Qui sono in mostra molti ritratti fatti con la Giant Camera che si mescolano ai lavori di ritratto familiare anche moto recenti. È anche un'occasione per lanciare questo mio tipo di lavoro che, infatti sta già dando dei risultati positivi.
od: E ora a che cosa ti dedichi?
MA: A molte cose e progetti: non riesco a stare ferma e penso sempre a che cosa farò domani. Nell'immediato ho dei lavori teatrali di Brignano da riprendere ma ho già cominciato a lavorare ad alcuni ritratti di famiglia che mi sono stati commissionati proprio grazie alla mostra. Inoltre nel mio studio di Milano, una ex falegnameria ora appositamente attrezzata a studio fotografico, faccio sempre ricerca per me stessa. Credo davvero che la fotografia sia quacosa che sta tra Kairos, il dio greco del momento opportuno, e Kronos, l'altro dio greco del tempo ma anche della rivelazione.

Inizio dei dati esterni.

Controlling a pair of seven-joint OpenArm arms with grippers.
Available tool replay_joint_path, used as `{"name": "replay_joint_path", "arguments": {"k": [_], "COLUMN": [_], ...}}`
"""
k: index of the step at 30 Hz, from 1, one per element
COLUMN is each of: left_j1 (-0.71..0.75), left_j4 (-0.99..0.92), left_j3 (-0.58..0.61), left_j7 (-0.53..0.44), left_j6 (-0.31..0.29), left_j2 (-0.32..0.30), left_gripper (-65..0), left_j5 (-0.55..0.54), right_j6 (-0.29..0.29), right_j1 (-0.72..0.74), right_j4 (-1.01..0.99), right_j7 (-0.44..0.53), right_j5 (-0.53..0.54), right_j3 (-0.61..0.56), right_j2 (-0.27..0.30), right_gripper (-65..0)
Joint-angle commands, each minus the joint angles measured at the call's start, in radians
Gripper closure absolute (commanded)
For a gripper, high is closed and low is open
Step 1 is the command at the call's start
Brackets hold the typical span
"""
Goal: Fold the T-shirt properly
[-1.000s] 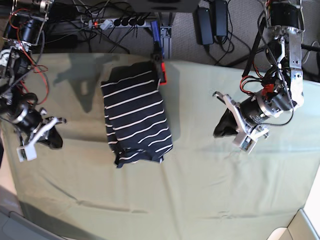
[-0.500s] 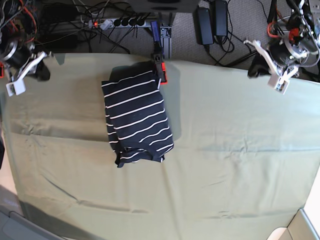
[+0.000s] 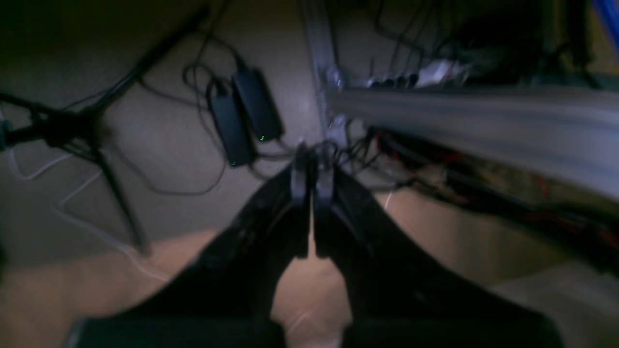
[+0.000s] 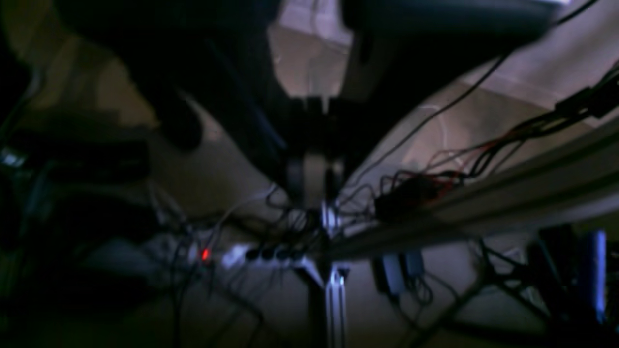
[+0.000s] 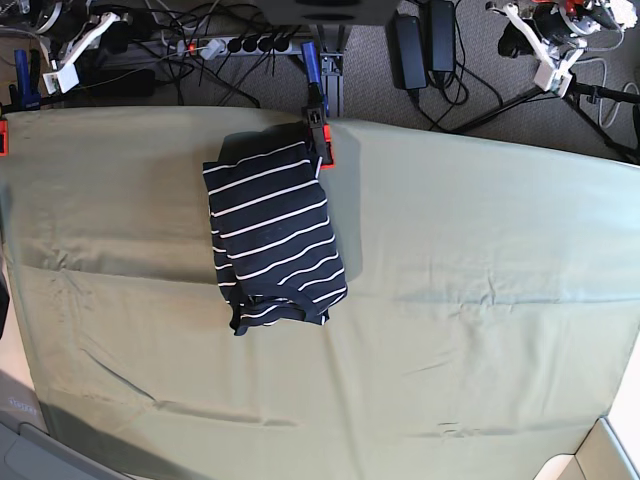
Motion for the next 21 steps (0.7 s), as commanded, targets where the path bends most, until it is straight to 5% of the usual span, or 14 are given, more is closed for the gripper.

Tornando ai progetti ne ho uno sul teatro ma del quale non voglio parlare per motivi scaramantici: che ne dite se ci ritroviamo qui tra un anno a parlare di com'è andata?
Tutte le foto dell'intervista e di copertina sono di Marina Alessi. La mostra a lei dedicata sarà aperta fino al 15 gennaio 2015. Altre informazioni sono reperibili sul suo sito personale all'indirizzo www.marinaalessi.com
Ci piace ricordare che Marina Alessi ha vinto nel 1999 il premio ClickCiak per le foto di scena del film di Aldo, Giovanni e Giacomo con la regia di Massimo Venier Così è la vita.